Clanton, Thorsby to participate in back-to-school sales tax holidayBy Stephen Dawkins Published 4:54pm Wednesday, July 31, 2013
Alabama’s back-to-school sales tax holiday is this weekend, and local municipalities Clanton and Thorsby are also participating.
The holiday gives shoppers the opportunity to purchase education-related items without paying the state’s 4-cent sales tax.
Counties and municipalities can also participate in the sales tax holiday, and Clanton and Thorsby have decided to do just that.
So, shoppers in Clanton and Thorsby this weekend will not have to pay local sales tax, which is 3 cents on the dollars in each municipality, in addition to the state tax break.
Chilton County is not participating in the holiday, so the county’s 1-cent sales tax will still have to be paid, but purchases will still include less than normal sales tax, which is 8 percent (4 percent for state, 3 percent for municipalities in both Clanton and Thorsby, and 1 percent for county).
Jemison and Maplesville are not participating in the holiday, so sales tax for those municipalities will remain the same: 9 percent in Jemison and 8 percent in Maplesville.
The eighth annual state sales tax holiday will begin at 12:01 a.m. on Friday and continue through Sunday, Aug. 4.
“The cost of school supplies can weigh heavily on a family’s budget, especially families with more than one school-aged child,” Gov.

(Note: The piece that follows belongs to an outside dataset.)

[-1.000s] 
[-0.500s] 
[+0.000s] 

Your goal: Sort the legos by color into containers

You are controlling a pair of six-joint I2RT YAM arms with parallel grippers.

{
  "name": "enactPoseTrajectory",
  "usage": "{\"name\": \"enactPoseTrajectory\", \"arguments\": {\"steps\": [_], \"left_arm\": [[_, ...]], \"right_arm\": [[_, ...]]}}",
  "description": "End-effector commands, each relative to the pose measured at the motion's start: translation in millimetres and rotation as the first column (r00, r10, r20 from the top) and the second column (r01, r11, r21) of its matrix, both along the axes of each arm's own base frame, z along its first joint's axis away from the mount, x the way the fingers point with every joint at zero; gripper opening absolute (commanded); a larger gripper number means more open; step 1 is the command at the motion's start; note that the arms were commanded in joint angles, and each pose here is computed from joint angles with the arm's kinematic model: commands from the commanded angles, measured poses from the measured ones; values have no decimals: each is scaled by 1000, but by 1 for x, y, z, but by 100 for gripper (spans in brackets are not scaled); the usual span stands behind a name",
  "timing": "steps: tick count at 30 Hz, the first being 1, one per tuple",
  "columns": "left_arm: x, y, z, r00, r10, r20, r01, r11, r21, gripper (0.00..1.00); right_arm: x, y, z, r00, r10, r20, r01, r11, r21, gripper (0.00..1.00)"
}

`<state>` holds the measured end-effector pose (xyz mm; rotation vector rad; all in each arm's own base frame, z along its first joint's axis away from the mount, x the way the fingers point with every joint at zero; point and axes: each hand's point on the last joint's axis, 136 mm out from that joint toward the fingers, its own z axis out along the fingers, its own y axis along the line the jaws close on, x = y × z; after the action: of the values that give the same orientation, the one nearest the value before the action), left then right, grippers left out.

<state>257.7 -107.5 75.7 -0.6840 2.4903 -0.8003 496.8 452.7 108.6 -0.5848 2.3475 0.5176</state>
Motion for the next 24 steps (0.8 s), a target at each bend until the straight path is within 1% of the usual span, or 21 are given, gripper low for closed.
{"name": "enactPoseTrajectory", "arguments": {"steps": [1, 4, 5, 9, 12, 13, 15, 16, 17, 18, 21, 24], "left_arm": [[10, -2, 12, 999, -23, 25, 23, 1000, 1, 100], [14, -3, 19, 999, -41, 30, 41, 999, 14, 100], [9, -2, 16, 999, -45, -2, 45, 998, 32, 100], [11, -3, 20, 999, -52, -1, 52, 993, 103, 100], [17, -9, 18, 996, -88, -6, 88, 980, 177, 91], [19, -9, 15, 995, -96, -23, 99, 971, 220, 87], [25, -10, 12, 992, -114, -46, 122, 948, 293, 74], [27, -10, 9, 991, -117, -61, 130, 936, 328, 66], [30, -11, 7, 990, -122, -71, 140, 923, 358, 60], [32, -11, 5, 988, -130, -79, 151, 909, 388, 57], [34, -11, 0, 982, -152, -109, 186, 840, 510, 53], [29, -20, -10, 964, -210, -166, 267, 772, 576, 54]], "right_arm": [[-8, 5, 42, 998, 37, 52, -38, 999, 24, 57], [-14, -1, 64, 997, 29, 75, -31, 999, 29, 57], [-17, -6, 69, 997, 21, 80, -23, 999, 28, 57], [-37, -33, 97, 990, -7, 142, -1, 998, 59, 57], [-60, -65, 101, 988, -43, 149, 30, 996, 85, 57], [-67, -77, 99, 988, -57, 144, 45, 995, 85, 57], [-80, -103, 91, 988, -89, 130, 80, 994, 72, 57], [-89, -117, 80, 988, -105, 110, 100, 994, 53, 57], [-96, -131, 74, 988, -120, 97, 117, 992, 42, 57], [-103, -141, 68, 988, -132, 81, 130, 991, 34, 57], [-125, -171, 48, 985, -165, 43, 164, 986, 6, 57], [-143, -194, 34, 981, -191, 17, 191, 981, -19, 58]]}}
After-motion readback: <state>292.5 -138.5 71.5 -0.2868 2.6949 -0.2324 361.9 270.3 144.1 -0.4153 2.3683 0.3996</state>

Robert Bentley said in a news release. “The tax-free weekend is about saving families money on the school supplies their children need to start the new school year. The tax-free weekend also gives shoppers an incentive to support local businesses, large and small.
“The tax holiday covers a wide range of items from school supplies to clothing and computers. I want to encourage people to take advantage of this opportunity to save money while preparing for the start of another school year.”
Items eligible for tax exemption include clothing priced $100 or less; computers, software and computer supplies priced $750 or less; school supplies, art supplies and school instructional material priced $50 or less; and books priced $30 or less.
Not all items in these categories are eligible. Belts, for example, qualify as tax-exempt clothing, but belt buckles do not. The idea is for eligible items to be limited to those needed for educational purposes.